Self-employment Tax and Dealer Status

Hello to everyone, I have a question about selling a property within the period of a year. I have read that if you elect to sell a property with the period of one year that you are classified as a dealer. (Regardless if you sell the property yourself or from an L.L.C.) I believe that being characterized as a dealer subjects you to pay self-employment taxes.

Can any tax professionals provide me with the current self-employment tax rate?

Thank you.

I am not a tax professional, but if you look at the IRS web site, you can see that the rate is 15.3% on the first $90K (in 2005) of social security income and 2.9% on taxable self-employment income above $90K.

depends. If you buy it with the intent to resell for a profit, then you have dealt that property. You would treat it as selling inventory.

If you are a sole prop, it will be ordinary Sch C income, taxed at your marginal rate plus self employment at 15.3%.

If you are a partnership or LLC taxed as a partnership, it will be ordinary partnership income that flows thru to you as ordinary income taxed at your marginal rate plus self employment tax.

If you are a corp or LLC taxed as a corp, it will be sales revenue less COGS, taxed at the corp marginal rate.
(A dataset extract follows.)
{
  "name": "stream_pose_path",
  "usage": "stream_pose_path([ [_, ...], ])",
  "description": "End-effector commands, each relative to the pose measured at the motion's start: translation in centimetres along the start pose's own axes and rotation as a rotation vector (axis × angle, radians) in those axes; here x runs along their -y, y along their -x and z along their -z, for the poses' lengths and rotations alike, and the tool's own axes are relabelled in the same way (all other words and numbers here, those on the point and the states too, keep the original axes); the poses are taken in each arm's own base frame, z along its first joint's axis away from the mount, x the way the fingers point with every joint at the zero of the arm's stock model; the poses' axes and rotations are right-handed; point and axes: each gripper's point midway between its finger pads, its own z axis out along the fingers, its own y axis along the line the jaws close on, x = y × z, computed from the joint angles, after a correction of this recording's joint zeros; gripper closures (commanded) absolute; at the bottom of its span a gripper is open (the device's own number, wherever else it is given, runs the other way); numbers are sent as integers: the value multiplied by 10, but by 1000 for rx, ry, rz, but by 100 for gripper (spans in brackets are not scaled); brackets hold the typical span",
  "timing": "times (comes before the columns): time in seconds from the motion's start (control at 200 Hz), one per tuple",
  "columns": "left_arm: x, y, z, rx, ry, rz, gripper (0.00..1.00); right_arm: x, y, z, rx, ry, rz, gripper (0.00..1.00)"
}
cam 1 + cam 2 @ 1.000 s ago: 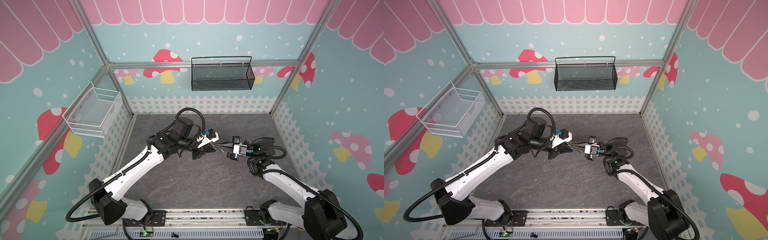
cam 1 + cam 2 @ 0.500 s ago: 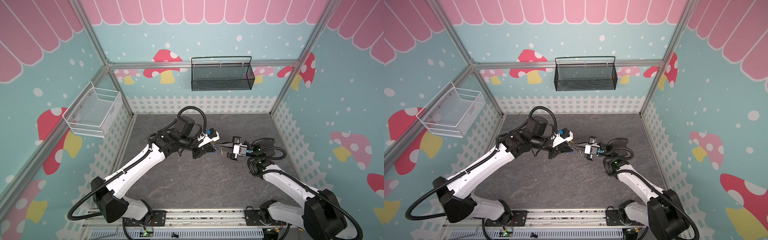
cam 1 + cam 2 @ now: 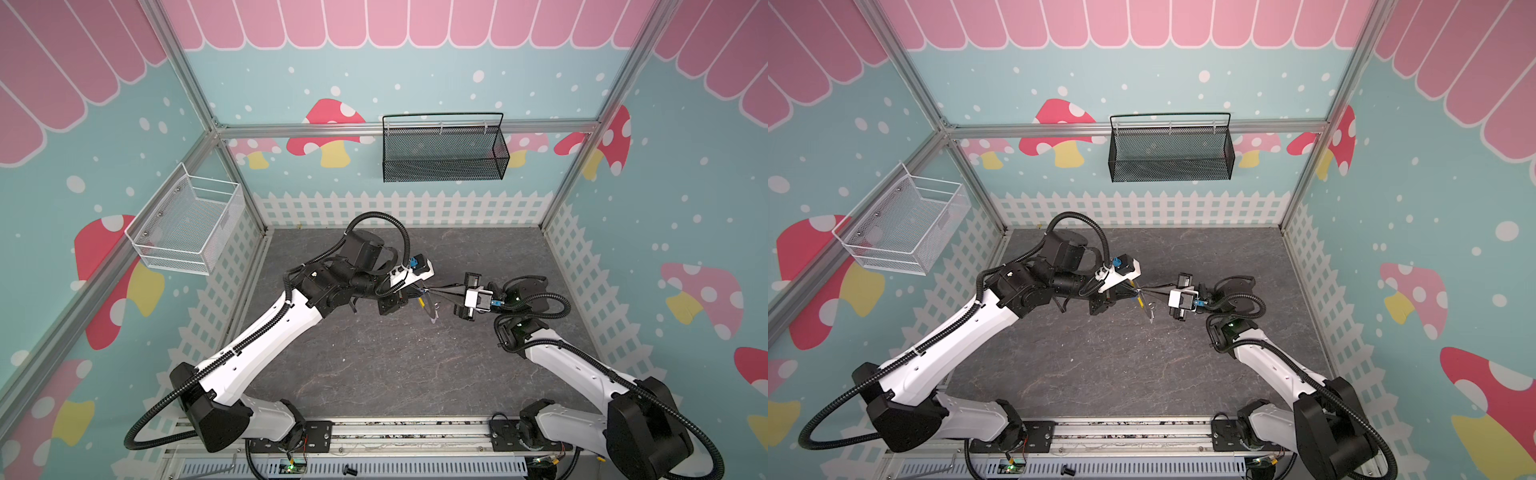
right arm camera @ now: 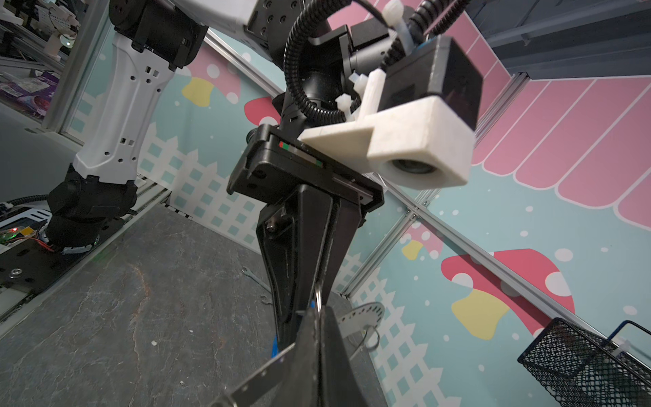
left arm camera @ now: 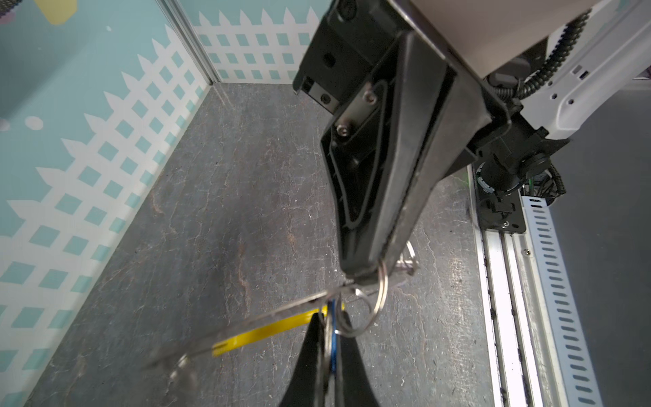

If you are an S-corp or LLC taxed as S-corp, it will be ordinary income that flows through to you as ordinary income taxed at your marginal rate plus self employment tax. BUT, if you are paid a salary by the S-corp, you may be able to avoid the self employment tax.

However, if you purchased the property to rent, advertised it for rent, insured it as a rental, heck maybe even rented it for a month or 2 before you decided to sell it, THEN it’s an investment property held under one year taxed at your marginal rate BUT you shouldn’t have self employment taxes since it’ll be on Sch D rather than Sch C.

thanks for the information Dave T and McWagner. McWagner, can you define the acronym, “C.O.G.S.”?

Cost of Goods Sold. A line item found on Schedule C (1040).

Thanks for defining the acronym, C.O.G.S., Dave T.

also note that “dealer status” is done on a property by property basis and is also a function of the intent of the property when purchase (fuzzy). As mentioned, renting a some period of time and then selling will kick into in the “investment” catagory without too much arguement.

Thanks for the information aak5454. It is most appreciated.

Hi
Mind if I cut in and add a wrinke?

What if your regular income (salary) already caps out the social security tax limit (i think it caps out at like 90k or something close to that). My withholding at work normally stops in Sep-Oct when I pass the limit. Would that nullify the self-employment tax as well?
thanks

yep.

Self employment income tax has two components – social security and medicare – just like the payroll taxes withheld from your paycheck at work.

When you exceed $90K in taxable earned income, only the 12.4% Social Security portion of your payroll taxes and of your self-employment income tax stops. The 2.9% Medicare tax applies to all your earned income with no limit on income.

If you go back to your paycheck stubs for the end of last year, I bet you will discover that your withholdings did not go away completely. Income tax and medicare tax are still withheld for earned income beyond $90K.

my apologies. My quick response was technically flawed. Thanks, Dave, for keeping me straight.

Sorry if I was unclear; I was referring to social secutrity withholdings that stop. Thanks for the respsones.